Back to the article in the DAR newsletter, red lipstick was the color of choice during World War II - "it evolved into a powerful symbol of patriotism, resilience, and the unbreakable spirit of American women." Cosmetic companies offered red colors that included "Fighting Red" and "Victory Red." The latter was the creation of Elizabeth Arden for women everywhere, after their initial introduction of "Montezuma Red" for the Women's Army Corps (WAC), matching their uniform trim and included in their official makeup kit. All women wanted to wear it, raising morale and showing strength during the uncertain time, so the cosmetic company created "Victory Red." And according to the article, red lipstick became, among other things, "[a] reminder of dignity, confidence, and unity" and "[a] visual emblem of the American spirit."
As the article explained, women served as WACs (Women's Army Corps), SPARs (U.S. Coast Guard's Women's Reserve), WAVES (Women Accepted for Volunteer Emergency Service in the women's branch of the U.S. Naval Reserve), and nurses, and those on the home front stepped up, working in offices, shipyards, factories, and military auxiliaries.
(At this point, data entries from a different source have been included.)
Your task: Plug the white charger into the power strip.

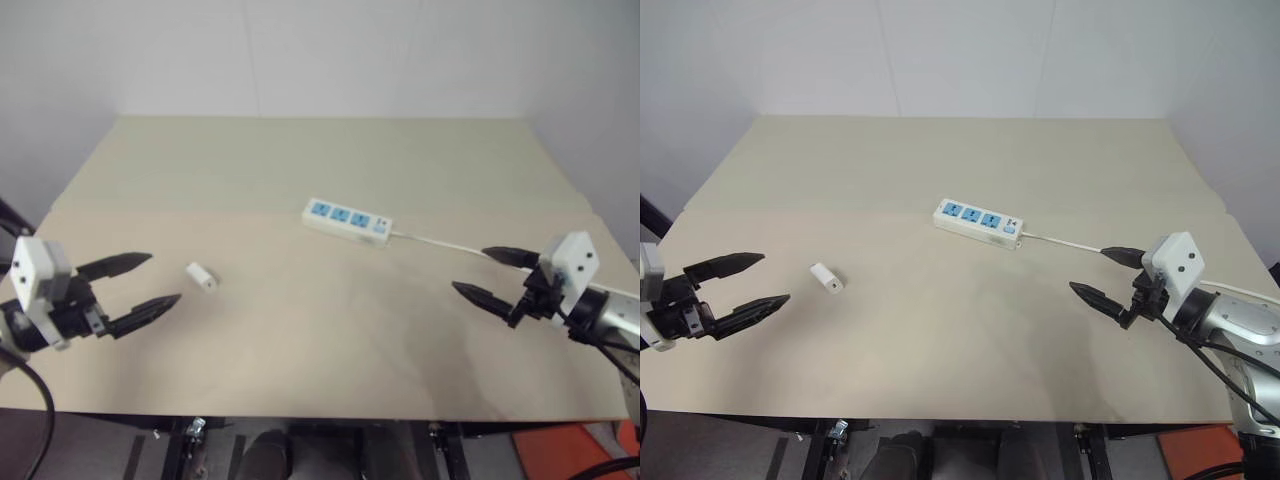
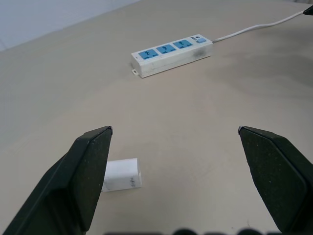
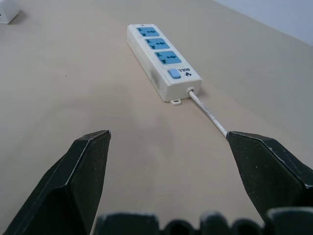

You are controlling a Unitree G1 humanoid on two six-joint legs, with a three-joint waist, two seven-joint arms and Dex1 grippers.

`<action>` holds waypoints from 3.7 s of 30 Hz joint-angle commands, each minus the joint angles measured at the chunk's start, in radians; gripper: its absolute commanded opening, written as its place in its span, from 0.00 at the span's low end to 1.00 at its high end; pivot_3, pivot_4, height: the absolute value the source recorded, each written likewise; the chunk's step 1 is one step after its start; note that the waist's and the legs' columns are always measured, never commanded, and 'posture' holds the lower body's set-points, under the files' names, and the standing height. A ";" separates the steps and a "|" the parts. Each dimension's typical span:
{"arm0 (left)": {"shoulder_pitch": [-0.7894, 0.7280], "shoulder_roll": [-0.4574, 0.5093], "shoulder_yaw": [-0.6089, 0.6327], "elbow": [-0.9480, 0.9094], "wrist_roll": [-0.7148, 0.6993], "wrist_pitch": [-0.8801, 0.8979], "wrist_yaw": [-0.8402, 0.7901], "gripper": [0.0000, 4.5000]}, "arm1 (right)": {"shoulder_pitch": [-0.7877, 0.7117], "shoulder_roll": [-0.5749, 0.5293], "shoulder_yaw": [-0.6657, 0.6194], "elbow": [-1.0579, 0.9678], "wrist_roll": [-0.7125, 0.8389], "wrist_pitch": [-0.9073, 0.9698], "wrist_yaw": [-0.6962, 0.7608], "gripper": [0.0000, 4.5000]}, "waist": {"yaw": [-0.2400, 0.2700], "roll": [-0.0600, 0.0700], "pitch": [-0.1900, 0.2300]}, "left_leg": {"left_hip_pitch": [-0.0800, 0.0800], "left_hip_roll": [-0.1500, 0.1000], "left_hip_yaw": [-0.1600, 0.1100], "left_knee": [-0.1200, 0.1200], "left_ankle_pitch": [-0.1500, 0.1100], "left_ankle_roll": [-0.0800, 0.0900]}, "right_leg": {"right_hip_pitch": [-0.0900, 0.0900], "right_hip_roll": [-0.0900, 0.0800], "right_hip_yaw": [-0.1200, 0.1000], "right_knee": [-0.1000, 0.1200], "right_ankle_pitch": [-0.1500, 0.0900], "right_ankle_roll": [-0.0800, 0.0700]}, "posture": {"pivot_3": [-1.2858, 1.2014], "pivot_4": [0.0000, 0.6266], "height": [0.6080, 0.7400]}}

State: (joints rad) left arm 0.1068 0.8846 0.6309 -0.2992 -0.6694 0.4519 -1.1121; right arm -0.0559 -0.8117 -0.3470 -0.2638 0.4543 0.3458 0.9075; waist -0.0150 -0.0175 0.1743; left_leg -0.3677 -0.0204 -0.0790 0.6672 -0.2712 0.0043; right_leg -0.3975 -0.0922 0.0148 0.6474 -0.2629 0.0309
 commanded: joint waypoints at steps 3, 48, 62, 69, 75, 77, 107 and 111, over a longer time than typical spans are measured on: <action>-0.017 0.015 0.006 -0.011 -0.008 -0.013 0.001 1.00 | -0.007 -0.010 -0.032 -0.001 0.003 -0.025 -0.002 0.99 | 0.000 0.000 0.000 | 0.000 0.000 0.000 0.000 0.000 0.000 | 0.000 0.000 0.000 0.000 0.000 0.000 | 0.52 0.24 1.00; -0.088 0.004 -0.073 0.009 -0.005 -0.024 0.000 1.00 | -0.452 0.167 0.244 0.460 -0.221 -0.163 -0.132 0.99 | -0.015 0.000 0.000 | 0.000 0.000 0.002 0.000 0.000 0.000 | -0.004 0.002 0.003 0.001 0.002 -0.001 | 0.52 0.24 1.00; -0.084 -0.002 -0.074 -0.009 -0.014 -0.032 0.010 1.00 | -0.903 0.287 0.400 1.327 -0.442 -0.521 -0.089 0.99 | -0.030 0.000 0.000 | -0.004 0.000 0.003 -0.001 0.000 -0.001 | -0.009 0.001 0.006 0.000 0.002 -0.001 | 0.52 0.24 1.00; -0.040 -0.017 -0.051 -0.047 -0.021 -0.032 0.024 1.00 | -1.001 0.303 0.429 1.520 -0.533 -0.527 -0.118 0.99 | -0.035 0.000 0.000 | -0.004 0.000 0.004 -0.002 0.000 -0.002 | -0.011 0.001 0.008 0.000 0.002 -0.001 | 0.52 0.24 1.00; -0.009 -0.023 -0.032 -0.070 -0.027 -0.031 0.036 1.00 | -1.019 0.315 0.433 1.562 -0.566 -0.478 -0.049 0.79 | -0.038 0.000 0.000 | -0.003 0.001 0.005 -0.002 0.001 -0.003 | -0.011 0.001 0.010 0.001 0.002 -0.001 | 0.52 0.24 1.00; -0.002 -0.024 -0.026 -0.076 -0.029 -0.030 0.038 1.00 | -1.019 0.318 0.433 1.566 -0.576 -0.473 -0.043 0.63 | -0.038 0.000 0.000 | -0.003 0.001 0.005 -0.002 0.001 -0.003 | -0.011 0.002 0.010 0.001 0.002 -0.001 | 0.52 0.24 1.00; -0.061 0.017 -0.077 -0.022 -0.034 -0.020 0.003 1.00 | -0.398 0.100 0.376 0.586 -0.279 -0.384 0.468 0.01 | -0.026 -0.001 -0.001 | -0.002 0.002 0.005 -0.002 -0.001 -0.004 | -0.010 0.002 0.011 0.001 0.002 0.000 | 0.52 0.24 1.00; -0.085 0.023 -0.099 -0.002 -0.028 -0.023 -0.006 1.00 | -0.352 0.061 0.379 0.559 -0.287 -0.392 0.441 0.01 | -0.026 -0.001 -0.001 | -0.001 0.002 0.005 -0.002 -0.001 -0.004 | -0.010 0.002 0.011 0.001 0.003 0.000 | 0.52 0.24 1.00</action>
State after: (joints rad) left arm 0.0394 0.8934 0.5286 -0.2994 -0.6953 0.4368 -1.1123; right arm -0.4011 -0.7449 0.0551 0.3219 0.1529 -0.0482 1.3678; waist -0.0412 -0.0184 0.1731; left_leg -0.3685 -0.0192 -0.0734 0.6649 -0.2721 0.0008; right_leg -0.4070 -0.0903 0.0264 0.6486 -0.2600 0.0312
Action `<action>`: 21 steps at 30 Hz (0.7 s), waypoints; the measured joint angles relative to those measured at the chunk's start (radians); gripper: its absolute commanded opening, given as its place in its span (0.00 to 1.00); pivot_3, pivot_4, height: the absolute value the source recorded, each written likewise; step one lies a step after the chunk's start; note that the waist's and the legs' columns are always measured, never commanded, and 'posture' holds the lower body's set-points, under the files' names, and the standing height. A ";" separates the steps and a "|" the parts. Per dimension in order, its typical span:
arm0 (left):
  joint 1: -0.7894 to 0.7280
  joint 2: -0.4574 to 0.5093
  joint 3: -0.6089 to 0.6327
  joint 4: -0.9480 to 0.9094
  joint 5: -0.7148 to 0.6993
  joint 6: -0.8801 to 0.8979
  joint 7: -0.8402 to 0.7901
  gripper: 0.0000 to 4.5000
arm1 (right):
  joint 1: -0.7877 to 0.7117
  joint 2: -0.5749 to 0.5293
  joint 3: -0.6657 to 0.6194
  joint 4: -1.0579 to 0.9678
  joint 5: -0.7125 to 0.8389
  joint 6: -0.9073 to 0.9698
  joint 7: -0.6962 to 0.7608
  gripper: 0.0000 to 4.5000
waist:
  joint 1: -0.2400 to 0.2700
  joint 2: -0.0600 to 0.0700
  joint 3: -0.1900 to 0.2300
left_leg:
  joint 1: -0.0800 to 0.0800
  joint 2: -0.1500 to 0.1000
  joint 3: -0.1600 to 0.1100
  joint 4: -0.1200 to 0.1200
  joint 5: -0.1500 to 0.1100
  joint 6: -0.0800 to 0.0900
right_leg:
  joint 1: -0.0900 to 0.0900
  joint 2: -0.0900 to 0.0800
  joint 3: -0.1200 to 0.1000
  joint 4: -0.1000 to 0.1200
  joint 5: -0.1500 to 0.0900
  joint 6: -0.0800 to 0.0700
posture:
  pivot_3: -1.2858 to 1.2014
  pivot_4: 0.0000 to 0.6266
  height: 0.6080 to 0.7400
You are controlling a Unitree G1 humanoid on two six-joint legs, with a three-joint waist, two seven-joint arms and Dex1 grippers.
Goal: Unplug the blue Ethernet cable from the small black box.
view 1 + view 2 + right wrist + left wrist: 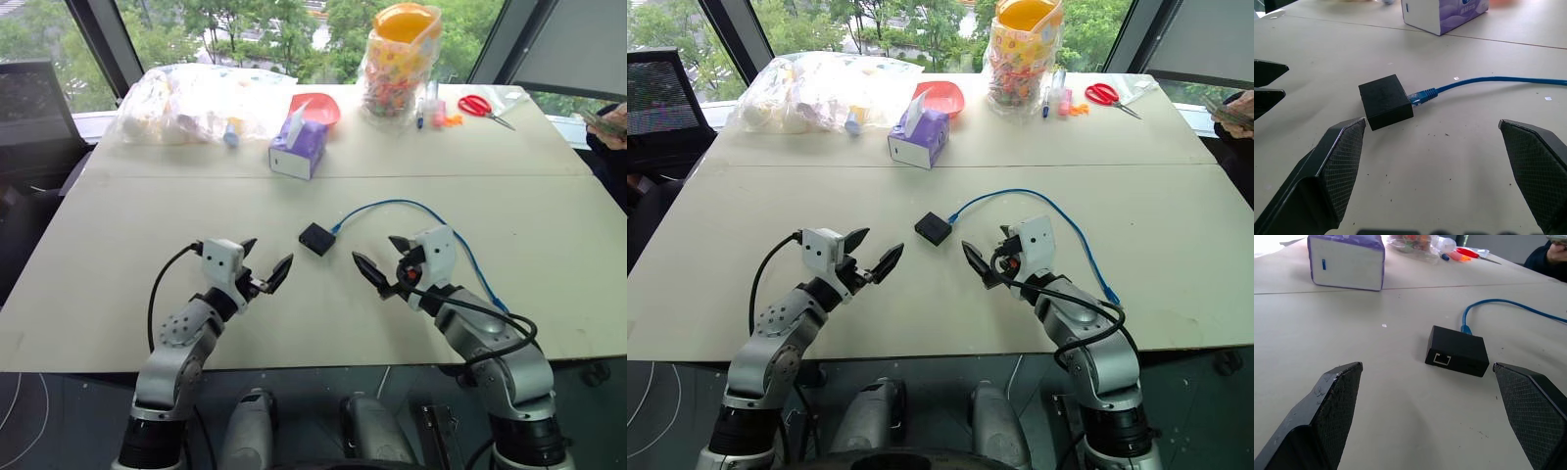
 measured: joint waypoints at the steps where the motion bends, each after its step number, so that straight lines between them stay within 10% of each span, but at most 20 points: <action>1: 0.000 0.000 0.000 0.000 0.000 0.000 0.000 1.00 | 0.000 -0.003 0.000 0.000 0.000 0.000 0.002 1.00 | 0.000 0.000 0.000 | 0.000 0.000 0.000 0.000 0.000 0.000 | 0.000 0.000 0.000 0.000 0.000 0.000 | 0.52 0.24 0.96; 21: -0.019 0.033 0.004 0.001 -0.054 0.025 -0.041 1.00 | -0.130 -0.126 0.021 0.049 0.000 0.033 0.109 1.00 | 0.000 0.000 0.000 | 0.000 0.000 0.000 0.002 0.000 0.000 | 0.000 0.000 0.000 0.000 0.000 0.000 | 0.52 0.24 0.96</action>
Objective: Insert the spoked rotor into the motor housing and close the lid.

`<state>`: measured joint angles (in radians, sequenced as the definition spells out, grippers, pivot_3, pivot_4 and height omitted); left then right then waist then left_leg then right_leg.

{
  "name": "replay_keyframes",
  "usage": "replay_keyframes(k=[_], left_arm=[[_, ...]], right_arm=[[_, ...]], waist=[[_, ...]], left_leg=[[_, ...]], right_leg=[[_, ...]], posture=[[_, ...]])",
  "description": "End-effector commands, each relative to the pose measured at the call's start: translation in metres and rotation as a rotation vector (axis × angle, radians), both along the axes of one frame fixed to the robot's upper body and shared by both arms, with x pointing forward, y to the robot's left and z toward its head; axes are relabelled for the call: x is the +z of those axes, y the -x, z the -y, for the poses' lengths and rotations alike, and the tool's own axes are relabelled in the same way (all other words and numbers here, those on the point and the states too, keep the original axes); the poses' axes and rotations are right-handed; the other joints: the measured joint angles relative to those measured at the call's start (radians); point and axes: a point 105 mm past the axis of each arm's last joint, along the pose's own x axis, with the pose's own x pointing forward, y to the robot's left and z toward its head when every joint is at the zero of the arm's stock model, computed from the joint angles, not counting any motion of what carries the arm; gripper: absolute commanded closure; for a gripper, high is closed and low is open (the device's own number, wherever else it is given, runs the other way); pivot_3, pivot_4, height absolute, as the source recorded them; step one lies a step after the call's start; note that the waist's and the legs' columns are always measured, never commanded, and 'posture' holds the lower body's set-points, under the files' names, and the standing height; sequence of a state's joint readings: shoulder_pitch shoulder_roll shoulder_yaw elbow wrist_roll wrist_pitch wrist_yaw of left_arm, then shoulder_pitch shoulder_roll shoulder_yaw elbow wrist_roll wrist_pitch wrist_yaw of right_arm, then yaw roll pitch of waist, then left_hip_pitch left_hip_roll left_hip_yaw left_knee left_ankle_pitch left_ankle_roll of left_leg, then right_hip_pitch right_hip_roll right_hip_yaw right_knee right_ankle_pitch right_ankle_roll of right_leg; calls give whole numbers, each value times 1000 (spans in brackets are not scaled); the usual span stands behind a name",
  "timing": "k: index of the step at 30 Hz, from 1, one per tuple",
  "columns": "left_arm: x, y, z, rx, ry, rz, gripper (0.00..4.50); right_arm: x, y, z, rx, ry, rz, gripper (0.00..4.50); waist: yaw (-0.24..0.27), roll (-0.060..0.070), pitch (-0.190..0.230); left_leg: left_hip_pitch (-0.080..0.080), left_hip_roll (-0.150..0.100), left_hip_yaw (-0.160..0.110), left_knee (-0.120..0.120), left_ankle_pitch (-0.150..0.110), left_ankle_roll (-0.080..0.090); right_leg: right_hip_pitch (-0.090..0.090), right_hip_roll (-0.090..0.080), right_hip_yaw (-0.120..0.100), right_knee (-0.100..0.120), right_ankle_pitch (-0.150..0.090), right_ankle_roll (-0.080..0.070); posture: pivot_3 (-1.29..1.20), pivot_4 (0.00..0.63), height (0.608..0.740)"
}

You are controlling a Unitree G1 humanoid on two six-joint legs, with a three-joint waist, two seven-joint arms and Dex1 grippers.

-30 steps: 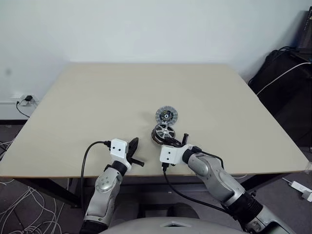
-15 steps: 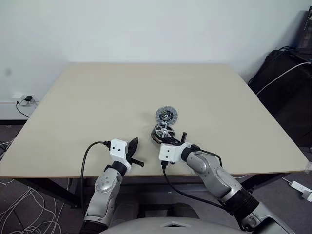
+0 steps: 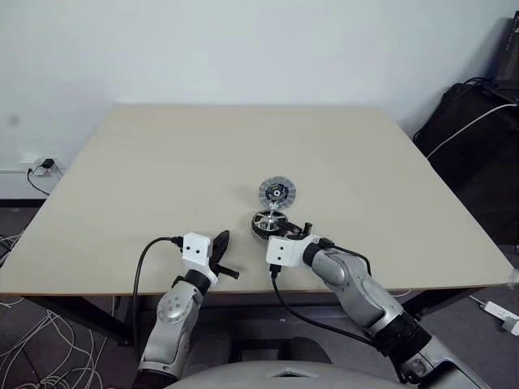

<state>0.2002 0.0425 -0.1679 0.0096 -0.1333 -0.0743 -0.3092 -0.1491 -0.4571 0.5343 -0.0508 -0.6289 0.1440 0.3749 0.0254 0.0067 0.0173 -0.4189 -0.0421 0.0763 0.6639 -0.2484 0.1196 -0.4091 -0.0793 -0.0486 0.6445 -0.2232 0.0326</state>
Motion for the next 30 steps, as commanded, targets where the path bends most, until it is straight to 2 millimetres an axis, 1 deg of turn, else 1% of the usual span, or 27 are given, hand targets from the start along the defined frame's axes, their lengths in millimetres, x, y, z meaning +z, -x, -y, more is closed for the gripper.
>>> replay_keyframes(k=[1, 8, 16, 22, 24, 27, 30], left_arm=[[11, -2, 3, -14, 11, 50, 4500], [11, -3, 5, -25, 15, 48, 4500], [11, -2, 5, -32, 12, 47, 4500], [10, -1, 6, -39, 9, 45, 4500], [10, -1, 6, -39, 8, 44, 4500], [10, -1, 5, -37, 6, 43, 4500], [10, -1, 5, -38, 1, 45, 4500]], right_arm=[[25, -5, 5, -16, -25, 67, 2513], [29, 3, 11, -22, -23, 47, 2513], [26, 20, 17, -3, -22, -53, 2513], [21, 23, 17, -2, -25, -96, 2513], [27, 20, 15, -33, -87, -81, 2513], [43, 5, 13, -147, -238, -37, 2513], [47, -5, 11, -207, -300, -23, 3145]], waist=[[1, 0, 0], [4, 0, 0], [6, 0, 0], [6, 0, 0], [6, -1, 0], [5, -1, -1], [5, 0, -1]], left_leg=[[0, 0, 0, 0, 0, 0], [0, 0, 0, 0, 0, 0], [0, 0, 0, 0, 0, 0], [0, 0, 0, 0, 0, 0], [0, 0, 0, 0, 0, 0], [0, 0, 0, 0, 0, 0], [0, 0, 0, 0, 0, 0]], right_leg=[[0, 0, 0, 0, 0, 0], [0, 0, 0, 0, 0, 0], [0, 0, 0, 0, 0, 0], [0, 0, 0, 0, 0, 0], [0, 0, 0, 0, 0, 0], [0, 0, 0, 0, 0, 0], [0, 0, 0, 0, 0, 0]], posture=[[0, 0, 740], [0, 0, 740], [0, 0, 740], [0, 0, 740], [0, 0, 740], [0, 0, 740], [0, 0, 740]])
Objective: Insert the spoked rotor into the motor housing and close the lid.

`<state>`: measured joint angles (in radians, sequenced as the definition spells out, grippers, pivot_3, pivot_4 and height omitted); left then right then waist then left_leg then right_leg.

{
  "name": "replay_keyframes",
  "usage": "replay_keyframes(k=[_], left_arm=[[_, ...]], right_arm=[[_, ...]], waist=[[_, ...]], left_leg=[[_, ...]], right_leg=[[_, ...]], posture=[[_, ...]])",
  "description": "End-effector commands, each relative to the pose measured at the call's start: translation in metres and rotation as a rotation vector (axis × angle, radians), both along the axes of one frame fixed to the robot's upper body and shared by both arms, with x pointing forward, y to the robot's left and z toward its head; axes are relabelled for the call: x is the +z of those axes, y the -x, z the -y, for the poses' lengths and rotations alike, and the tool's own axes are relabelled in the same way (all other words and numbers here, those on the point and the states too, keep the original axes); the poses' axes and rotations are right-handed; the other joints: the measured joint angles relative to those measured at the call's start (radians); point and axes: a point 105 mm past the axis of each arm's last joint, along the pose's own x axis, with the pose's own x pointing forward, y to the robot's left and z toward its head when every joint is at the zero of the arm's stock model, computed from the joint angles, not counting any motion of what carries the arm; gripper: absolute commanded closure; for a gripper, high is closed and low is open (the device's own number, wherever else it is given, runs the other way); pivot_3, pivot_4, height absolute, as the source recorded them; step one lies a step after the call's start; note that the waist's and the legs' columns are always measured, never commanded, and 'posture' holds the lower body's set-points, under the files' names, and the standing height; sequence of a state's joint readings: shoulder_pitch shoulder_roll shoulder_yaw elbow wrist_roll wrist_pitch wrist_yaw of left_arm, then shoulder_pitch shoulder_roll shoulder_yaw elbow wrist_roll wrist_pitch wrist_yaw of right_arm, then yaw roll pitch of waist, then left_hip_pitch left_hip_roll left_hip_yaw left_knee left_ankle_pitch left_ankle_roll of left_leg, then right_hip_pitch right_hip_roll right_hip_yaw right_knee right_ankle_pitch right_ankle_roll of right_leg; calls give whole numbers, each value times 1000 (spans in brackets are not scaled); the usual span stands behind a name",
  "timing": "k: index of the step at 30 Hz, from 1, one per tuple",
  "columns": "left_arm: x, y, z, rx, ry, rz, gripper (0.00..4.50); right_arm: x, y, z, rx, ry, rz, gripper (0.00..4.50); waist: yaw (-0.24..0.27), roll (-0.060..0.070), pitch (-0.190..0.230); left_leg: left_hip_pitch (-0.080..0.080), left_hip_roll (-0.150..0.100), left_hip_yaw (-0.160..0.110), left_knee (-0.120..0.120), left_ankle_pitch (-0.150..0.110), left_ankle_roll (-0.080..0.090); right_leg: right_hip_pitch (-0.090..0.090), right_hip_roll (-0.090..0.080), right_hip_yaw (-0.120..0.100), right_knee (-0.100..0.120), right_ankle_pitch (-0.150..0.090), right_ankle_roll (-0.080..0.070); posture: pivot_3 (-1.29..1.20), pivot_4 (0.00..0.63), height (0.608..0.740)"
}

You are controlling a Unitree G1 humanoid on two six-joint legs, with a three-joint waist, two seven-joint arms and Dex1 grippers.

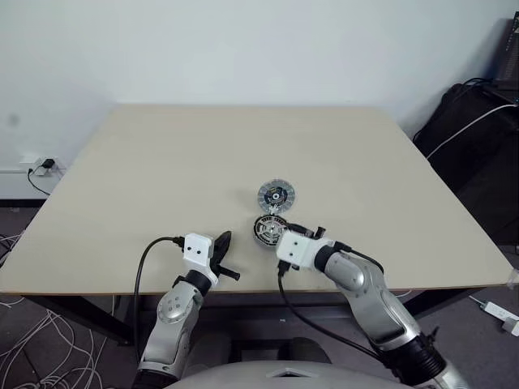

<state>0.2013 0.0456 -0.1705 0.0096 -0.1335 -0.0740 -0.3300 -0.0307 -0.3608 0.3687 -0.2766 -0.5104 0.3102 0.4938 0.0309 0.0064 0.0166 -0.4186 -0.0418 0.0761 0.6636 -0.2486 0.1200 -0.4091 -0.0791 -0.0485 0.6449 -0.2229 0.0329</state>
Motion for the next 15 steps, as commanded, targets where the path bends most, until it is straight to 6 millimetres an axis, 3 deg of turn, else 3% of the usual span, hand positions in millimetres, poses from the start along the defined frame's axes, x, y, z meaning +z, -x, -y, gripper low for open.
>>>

They endured hardships at home, with rationing and work, yet they decided to display red, on their lips, "a quiet act of courage and pride." How wonderful that the DAR recognizes and honors these American women who were part of the war effort.
And finally, the DAR article went one step further, encouraging members to wear lipstick, the color red, in tribute to "the brave women who came before us-and inspire us to carry their legacy forward with pride, purpose, and patriotism." I'm on board. In fact, I'm one step ahead. Like my mother before me, I wear red lipstick, sometimes my mother's shade from her backstock - Red Diamond, and other times my own.
While previously I wasn't aware of the patriotic meaning, the information was illuminating, much like the shade of red. Perhaps it explains my mother's devotion to Red Diamond. Graduating from Field Artillery Officers' Candidate School in Fort Sill, Oklahoma, in November of 1942, my dad was one of twenty-five second lieutenants in his graduating class chosen to attend the Army Air Corps Basic Flying School in Denton, Texas, where he earned his wings as a liaison pilot. After returning to Fort Sill where he graduated from Field Artillery Advanced Flying School, he was assigned to the 28th Field Artillery Battalion, 8th Infantry Division, as a liaison pilot for the field artillery.
In my mother's words, after 53 years of marriage, "From Normandy to the war's end in Germany he flew endless hours not only facing enemy artillery guns, but flying directly in front of his own artillery fire, and as a result was awarded the Air Medal with 3 oak leaf clusters, along with 4 campaign medals, the victory medal, occupation medal, and a battlefield promotion to Captain." And throughout, from 1942 to 1945, Daddy wrote to Momma --- candid letters which constituted their courtship.
They may have been a continent apart for most of it, but this much I do know, all the while Momma was wearing red lipstick. And finally I know why.